Fewer deaths related to coronavirus were registered in the UK in the week to 15 May than in any week since the beginning of April.
Between 11 and 15 May, there were 4,210 death registrations mentioning Covid-19, across the UK.
Down from 4,426 the previous week, it is the lowest weekly figure since the 3,801 for the week ending 10 April.
Coronavirus accounted for just over 25% of all deaths in the UK in the week to 15 May.
In the week to 17 April, when deaths from the virus reached their peak, this figure was just under 40%.
Lockdown measures were introduced across the UK on 23 March.
Death registrations mentioning Covid-19 fell in every setting in the week to 15 May.
But the total number of death registrations rose by 10%.
The bank holiday on Friday, 8 May, had meant deaths towards the end of that week had not been registered until at least 11 May, the Office for National Statistics (ONS) said.
Also in the week to 15 May, 44% of coronavirus deaths in England and Wales were in care homes, compared with 23% at the peak, when the virus was far more active in the general population.

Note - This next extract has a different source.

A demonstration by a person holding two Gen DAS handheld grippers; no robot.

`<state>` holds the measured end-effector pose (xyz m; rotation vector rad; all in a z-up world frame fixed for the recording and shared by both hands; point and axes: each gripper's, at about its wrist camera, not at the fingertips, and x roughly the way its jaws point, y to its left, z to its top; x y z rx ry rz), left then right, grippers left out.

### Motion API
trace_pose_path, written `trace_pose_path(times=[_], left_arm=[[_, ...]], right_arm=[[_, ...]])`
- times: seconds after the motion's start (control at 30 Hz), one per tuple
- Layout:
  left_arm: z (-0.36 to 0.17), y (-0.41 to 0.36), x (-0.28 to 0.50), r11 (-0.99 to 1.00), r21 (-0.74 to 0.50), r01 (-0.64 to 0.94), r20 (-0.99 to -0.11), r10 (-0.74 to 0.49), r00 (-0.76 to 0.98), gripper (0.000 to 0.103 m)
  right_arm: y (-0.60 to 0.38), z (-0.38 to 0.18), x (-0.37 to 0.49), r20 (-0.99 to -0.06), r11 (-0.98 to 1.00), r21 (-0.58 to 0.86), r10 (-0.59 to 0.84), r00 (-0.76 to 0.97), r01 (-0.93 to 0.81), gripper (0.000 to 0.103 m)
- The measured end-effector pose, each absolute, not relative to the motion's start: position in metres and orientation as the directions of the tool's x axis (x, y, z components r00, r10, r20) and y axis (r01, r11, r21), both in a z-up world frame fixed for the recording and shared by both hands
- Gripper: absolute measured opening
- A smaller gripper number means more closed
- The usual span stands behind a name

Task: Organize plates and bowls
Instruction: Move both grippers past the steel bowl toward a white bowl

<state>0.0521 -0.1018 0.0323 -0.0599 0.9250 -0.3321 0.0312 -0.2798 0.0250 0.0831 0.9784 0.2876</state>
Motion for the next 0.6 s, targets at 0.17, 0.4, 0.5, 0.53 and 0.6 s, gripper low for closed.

The ONS’s publication also looked at “excess deaths” in England and Wales – how many more were registered in the first 20 weeks of 2020 compared with the five-year average for the same time of year.
And an analysis of this data, by Prof Carl Heneghan, at the University of Oxford, found there was no additional risk of dying during that period for people under the age of 45.
Breaking the figures down into five-year age bands, Prof Heneghan said no age group until the 45-50 band had experienced excess deaths above the five-year average in the first 20 weeks of 2020.
And for some age groups, particularly the younger ones, death rates had been slightly below average as lockdown had reduced other risks, including road-traffic accidents, violence and other respiratory infections.
After the age of 45, however, the risk of dying had increased with age and had been significantly higher among the over-75s.
The National Records of Scotland, meanwhile, said there had been 4,434 excess deaths between March 23 and May 17.
And the Northern Ireland Statistics and Research Agency said there had been 834 between March 21 and May 15.